Initiatives described included:
- An ACT performance improvement plan that pairs career and technical education (CTE) teachers with math, English language arts and science teachers to co-teach ACT-aligned lessons on data interpretation (science), math modeling and argumentative writing (ELA). The effort covers grades 9through 11 with ACT testing in March and pre-ACT in April.
- Project Lead The Way (PLTW) in 34 schools reaching roughly 9,000 students, using hands-on problem solving to reinforce rigorous, grade-level content in STEM areas.
- Early-literacy training and quality initiatives: district implementation of the Classroom Assessment Scoring System (CLASS) and ECERS (environmental rating scales), and ongoing LETRS training for teachers and coaches aimed at science-of-reading practices in early grades.
- Math supports including the counting-collections curriculum and adopted high-quality instructional materials with routines for mathematical discourse.

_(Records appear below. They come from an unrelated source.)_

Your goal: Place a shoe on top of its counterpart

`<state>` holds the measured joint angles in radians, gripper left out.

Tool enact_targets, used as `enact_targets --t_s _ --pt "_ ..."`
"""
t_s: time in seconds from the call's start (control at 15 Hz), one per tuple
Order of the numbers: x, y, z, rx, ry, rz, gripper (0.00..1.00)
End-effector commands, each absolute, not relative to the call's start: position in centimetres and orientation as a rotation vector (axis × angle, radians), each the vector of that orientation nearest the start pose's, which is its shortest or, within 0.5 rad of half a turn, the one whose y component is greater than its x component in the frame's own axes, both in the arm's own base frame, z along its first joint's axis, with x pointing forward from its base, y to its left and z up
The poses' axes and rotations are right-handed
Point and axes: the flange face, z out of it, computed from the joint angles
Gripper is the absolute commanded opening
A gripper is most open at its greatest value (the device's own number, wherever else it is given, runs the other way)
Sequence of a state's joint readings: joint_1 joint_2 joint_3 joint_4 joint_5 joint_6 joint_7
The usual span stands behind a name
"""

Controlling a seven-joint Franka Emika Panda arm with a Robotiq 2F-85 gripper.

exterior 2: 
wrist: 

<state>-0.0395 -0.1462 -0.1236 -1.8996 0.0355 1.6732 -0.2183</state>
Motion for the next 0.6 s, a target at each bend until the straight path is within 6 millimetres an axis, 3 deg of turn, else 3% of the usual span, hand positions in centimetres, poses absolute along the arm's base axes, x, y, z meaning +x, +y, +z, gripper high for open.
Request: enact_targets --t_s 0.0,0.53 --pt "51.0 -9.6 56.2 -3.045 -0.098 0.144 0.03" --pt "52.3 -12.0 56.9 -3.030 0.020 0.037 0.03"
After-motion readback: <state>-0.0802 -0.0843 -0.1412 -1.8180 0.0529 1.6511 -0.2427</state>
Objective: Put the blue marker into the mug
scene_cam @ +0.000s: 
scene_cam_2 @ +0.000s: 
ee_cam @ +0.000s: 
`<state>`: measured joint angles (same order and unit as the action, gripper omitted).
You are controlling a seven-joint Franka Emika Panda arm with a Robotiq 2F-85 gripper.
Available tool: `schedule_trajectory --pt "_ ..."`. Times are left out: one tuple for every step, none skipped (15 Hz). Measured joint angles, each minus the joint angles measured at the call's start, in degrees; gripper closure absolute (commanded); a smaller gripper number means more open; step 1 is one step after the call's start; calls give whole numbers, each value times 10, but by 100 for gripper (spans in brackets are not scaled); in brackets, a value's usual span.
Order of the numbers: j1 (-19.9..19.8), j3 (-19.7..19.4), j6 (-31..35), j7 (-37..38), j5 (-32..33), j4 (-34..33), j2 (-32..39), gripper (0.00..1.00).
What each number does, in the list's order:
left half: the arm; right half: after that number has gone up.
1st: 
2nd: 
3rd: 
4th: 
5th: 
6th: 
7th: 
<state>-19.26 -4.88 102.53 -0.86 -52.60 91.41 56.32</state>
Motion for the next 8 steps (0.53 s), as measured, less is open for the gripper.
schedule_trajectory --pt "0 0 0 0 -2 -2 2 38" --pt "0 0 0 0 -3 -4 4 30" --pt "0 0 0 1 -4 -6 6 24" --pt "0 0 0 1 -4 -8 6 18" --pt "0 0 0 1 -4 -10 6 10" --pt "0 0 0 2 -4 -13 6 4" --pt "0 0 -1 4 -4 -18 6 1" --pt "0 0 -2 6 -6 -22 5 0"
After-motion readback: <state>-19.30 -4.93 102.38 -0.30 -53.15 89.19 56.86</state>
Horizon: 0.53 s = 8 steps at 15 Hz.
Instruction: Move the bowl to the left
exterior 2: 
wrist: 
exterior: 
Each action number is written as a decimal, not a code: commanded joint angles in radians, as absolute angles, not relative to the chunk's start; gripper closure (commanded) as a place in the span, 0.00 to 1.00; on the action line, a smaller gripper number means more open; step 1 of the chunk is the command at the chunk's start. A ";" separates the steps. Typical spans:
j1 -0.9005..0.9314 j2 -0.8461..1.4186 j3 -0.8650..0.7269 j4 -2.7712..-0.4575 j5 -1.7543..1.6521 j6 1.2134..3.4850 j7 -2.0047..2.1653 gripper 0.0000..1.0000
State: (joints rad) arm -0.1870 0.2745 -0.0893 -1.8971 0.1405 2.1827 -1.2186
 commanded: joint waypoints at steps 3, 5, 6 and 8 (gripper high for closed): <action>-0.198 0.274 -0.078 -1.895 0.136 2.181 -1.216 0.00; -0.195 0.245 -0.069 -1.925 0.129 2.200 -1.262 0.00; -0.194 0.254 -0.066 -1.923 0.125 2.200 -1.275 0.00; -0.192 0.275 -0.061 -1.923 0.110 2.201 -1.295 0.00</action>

Presenters emphasized the need for time and sustained coaching to change outcomes; administrators said recent textbook adoptions and curriculum changes will not yet show up in the 2024 NAEP results but are intended to improve later assessments. The presentation also described district efforts to embed literacy across content areas (science, social studies) and to use calibration, classroom observations and targeted teams to support schools identified for additional help. District staff said early qualitative feedback from pilot-support teams was positive and that further data collection will continue throughout the year.

Committee members asked about training progress, the extent of LETRS completion across teachers, and how instructional changes will be monitored; district officials said LMS records track professional development completions and that the district will continue to report progress.